Role of Solution Chemistry in Composition of Lithium-Ion Battery Precursors

Wednesday, 4 October 2017
Prince George's Exhibit Hall D/E (Gaylord National Resort and Convention Center)
G. Koenig, H. Dong, A. Barron, and A. Wang (University of Virginia)
Coprecipitation is a popular method to synthesize precursors for lithium-ion battery active materials because it is easy to implement in the lab, fast, scalable, and adaptable to a variety of transition metal compositions. In addition, coprecipitation provides routes to control and modify precursor and resulting final active material particle morphology, resulting in battery materials with tunable size, shape, and polydispersity.
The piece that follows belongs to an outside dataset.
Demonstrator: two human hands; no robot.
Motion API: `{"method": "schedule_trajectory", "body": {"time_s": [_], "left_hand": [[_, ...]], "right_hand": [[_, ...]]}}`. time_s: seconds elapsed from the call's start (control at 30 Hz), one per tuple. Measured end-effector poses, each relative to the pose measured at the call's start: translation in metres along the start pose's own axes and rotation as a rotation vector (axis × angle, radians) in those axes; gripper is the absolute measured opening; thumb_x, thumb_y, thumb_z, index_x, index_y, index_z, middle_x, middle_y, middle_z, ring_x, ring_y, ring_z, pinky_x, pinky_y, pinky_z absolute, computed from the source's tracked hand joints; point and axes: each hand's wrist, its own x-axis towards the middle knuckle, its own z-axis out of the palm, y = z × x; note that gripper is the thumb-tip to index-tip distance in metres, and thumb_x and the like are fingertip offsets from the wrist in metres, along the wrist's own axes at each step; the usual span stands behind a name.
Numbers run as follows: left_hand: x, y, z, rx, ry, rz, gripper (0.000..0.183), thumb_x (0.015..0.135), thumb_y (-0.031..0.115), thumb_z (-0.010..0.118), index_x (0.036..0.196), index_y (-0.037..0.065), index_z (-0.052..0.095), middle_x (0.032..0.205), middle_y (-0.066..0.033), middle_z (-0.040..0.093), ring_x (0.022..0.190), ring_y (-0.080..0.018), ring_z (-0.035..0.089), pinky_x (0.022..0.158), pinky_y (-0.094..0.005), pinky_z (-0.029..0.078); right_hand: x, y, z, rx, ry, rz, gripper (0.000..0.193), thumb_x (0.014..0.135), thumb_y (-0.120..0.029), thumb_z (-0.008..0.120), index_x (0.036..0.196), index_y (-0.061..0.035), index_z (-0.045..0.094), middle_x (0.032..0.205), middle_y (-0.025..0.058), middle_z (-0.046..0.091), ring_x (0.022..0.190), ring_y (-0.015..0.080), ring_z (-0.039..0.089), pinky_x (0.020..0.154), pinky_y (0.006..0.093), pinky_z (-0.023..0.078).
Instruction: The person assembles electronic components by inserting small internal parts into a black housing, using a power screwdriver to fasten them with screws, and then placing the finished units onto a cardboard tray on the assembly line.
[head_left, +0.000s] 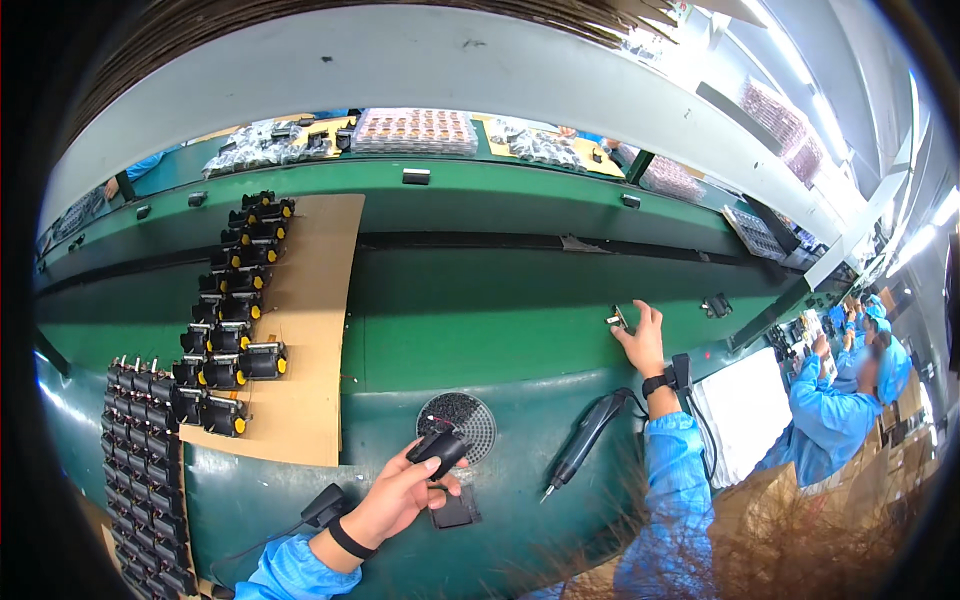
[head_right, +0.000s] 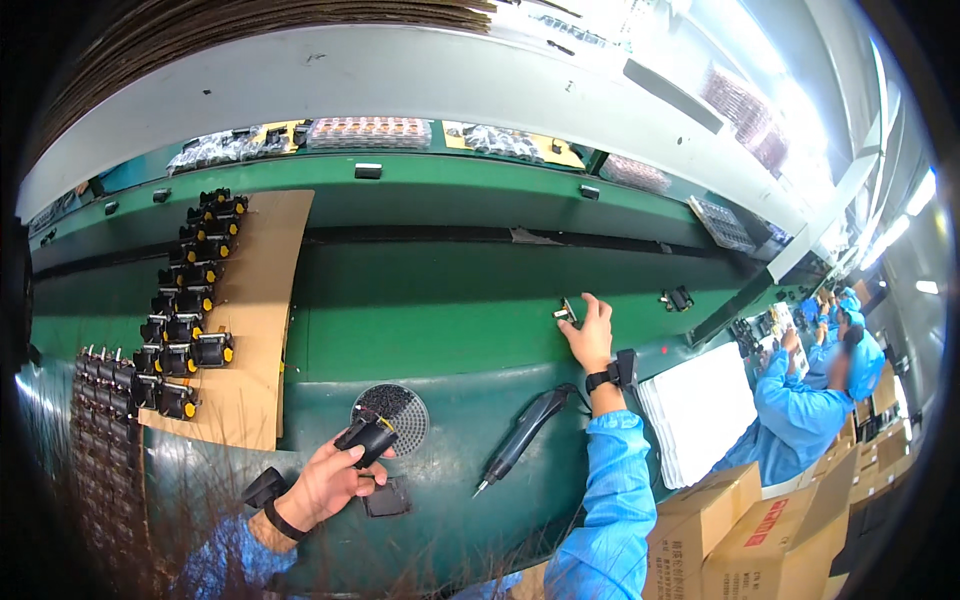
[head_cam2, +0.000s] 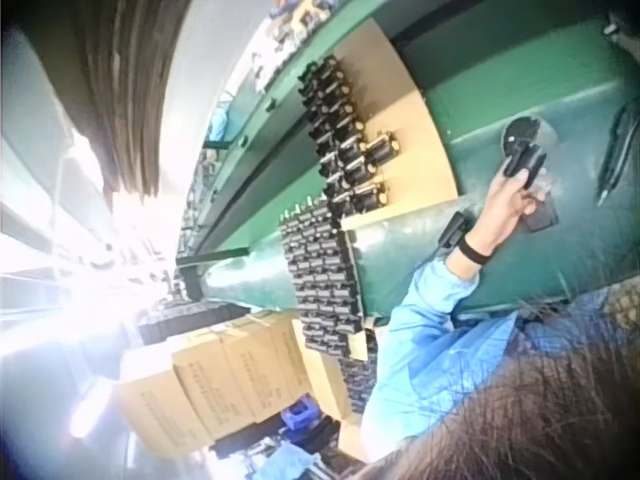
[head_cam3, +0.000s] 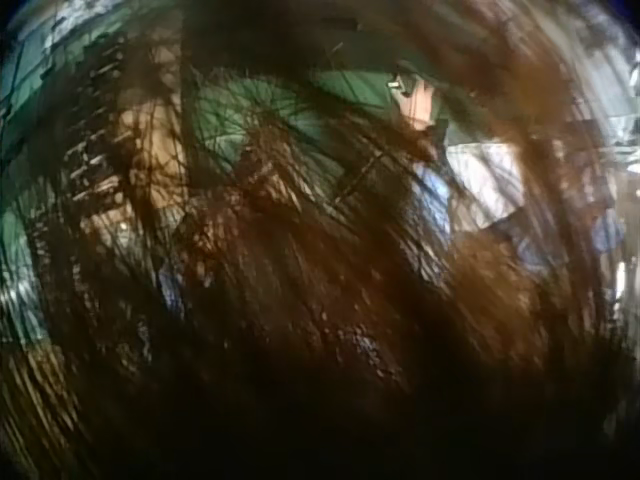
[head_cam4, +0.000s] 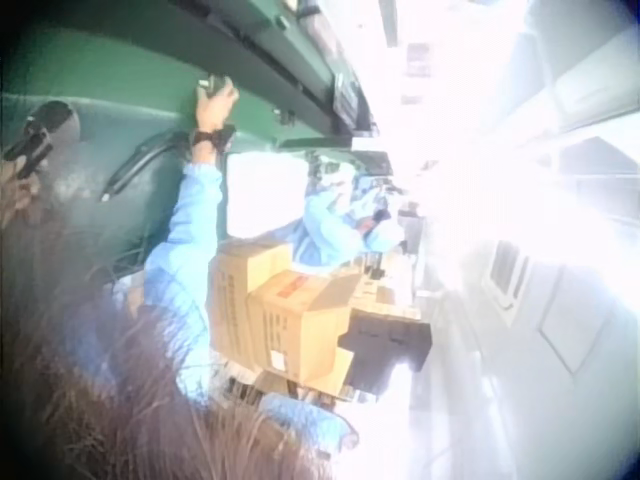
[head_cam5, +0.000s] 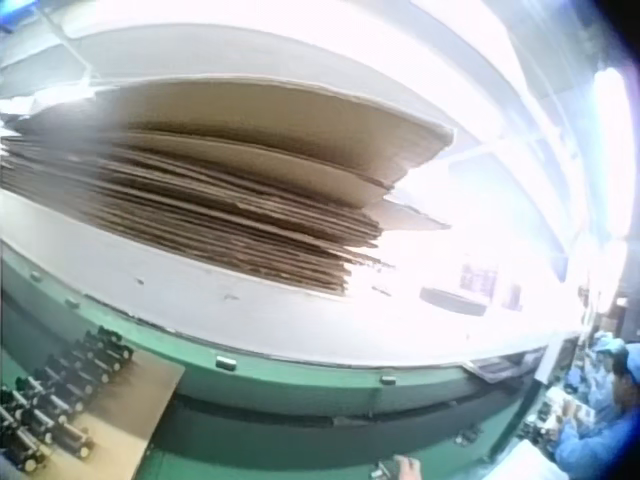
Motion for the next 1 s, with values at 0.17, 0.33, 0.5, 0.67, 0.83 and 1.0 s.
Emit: {"method": "schedule_trajectory", "body": {"time_s": [0.17, 0.33, 0.5, 0.67, 0.83, 1.0], "left_hand": [[-0.011, 0.000, -0.015, -0.006, 0.042, 0.093, 0.041, 0.107, 0.019, 0.056, 0.144, 0.008, 0.046, 0.131, -0.0139, 0.062, 0.100, -0.0225, 0.066, 0.071, -0.0304, 0.049], [-0.015, 0.000, -0.020, -0.041, 0.094, 0.122, 0.048, 0.102, 0.017, 0.063, 0.146, 0.008, 0.046, 0.130, -0.0146, 0.064, 0.097, -0.0245, 0.067, 0.072, -0.0304, 0.051], [-0.019, 0.001, -0.022, -0.090, 0.050, 0.116, 0.049, 0.102, 0.008, 0.061, 0.148, 0.009, 0.046, 0.134, -0.0139, 0.063, 0.100, -0.0194, 0.061, 0.071, -0.0279, 0.048], [-0.017, 0.000, -0.026, -0.076, -0.005, 0.148, 0.052, 0.104, 0.011, 0.058, 0.154, 0.010, 0.044, 0.139, -0.0105, 0.061, 0.105, -0.0162, 0.060, 0.076, -0.0285, 0.046], [-0.025, -0.002, -0.034, -0.165, -0.042, 0.195, 0.053, 0.107, 0.024, 0.055, 0.157, 0.011, 0.041, 0.146, -0.0106, 0.057, 0.109, -0.0159, 0.060, 0.082, -0.0302, 0.048], [-0.020, -0.009, -0.030, -0.111, -0.088, 0.250, 0.063, 0.112, 0.030, 0.049, 0.167, 0.011, 0.025, 0.158, -0.0080, 0.049, 0.128, -0.0200, 0.057, 0.090, -0.0343, 0.051]], "right_hand": [[-0.002, 0.011, 0.003, 0.228, -0.276, 0.128, 0.027, 0.096, -0.021, 0.071, 0.117, -0.0033, 0.074, 0.106, 0.0163, 0.070, 0.094, 0.0324, 0.071, 0.085, 0.0424, 0.057], [0.001, -0.059, -0.022, 0.315, -0.253, 0.014, 0.027, 0.101, -0.027, 0.065, 0.107, -0.0035, 0.076, 0.081, 0.0187, 0.071, 0.076, 0.0326, 0.071, 0.072, 0.0419, 0.054], [0.004, -0.087, -0.012, 0.295, -0.234, 0.052, 0.027, 0.101, -0.030, 0.067, 0.110, -0.0052, 0.073, 0.084, 0.0156, 0.073, 0.077, 0.0344, 0.072, 0.069, 0.0422, 0.054], [0.004, -0.080, -0.001, 0.062, -0.107, -0.175, 0.027, 0.098, -0.021, 0.070, 0.121, -0.0069, 0.072, 0.083, 0.0135, 0.073, 0.070, 0.0258, 0.074, 0.069, 0.0386, 0.058], [-0.007, -0.113, -0.005, 0.358, -0.285, 0.036, 0.044, 0.098, -0.011, 0.067, 0.142, -0.0078, 0.062, 0.094, 0.0157, 0.075, 0.079, 0.0272, 0.074, 0.075, 0.0376, 0.059], [-0.073, -0.231, -0.082, 1.182, -0.366, 0.196, 0.041, 0.096, 0.002, 0.065, 0.135, -0.0023, 0.054, 0.080, 0.0012, 0.061, 0.072, 0.0106, 0.065, 0.068, 0.0243, 0.055]]}}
In many cases, especially under conditions where morphology control or tunability is desirable, the coprecipitation is run under conditions of either low transition metal concentration in solution and/or conditions where significant fractions of the transition metals stay soluble in the solution. Within these solution environments the composition of the resulting battery precursor particles can deviate from the solution feed conditions, a consequence not often designed for or reported in the battery material synthesis literature but which can significantly influence the resulting composition and thus electrochemical properties of the final active material. In this talk, efforts will be described in our lab to understand the solution environment during coprecipitation of battery particles with the final goal of explicit control over the composition of the resulting precursor particles both with regards to composition and structure. Insights from probing the rate at which transition metals are deposited onto the precipitate particles will also be presented.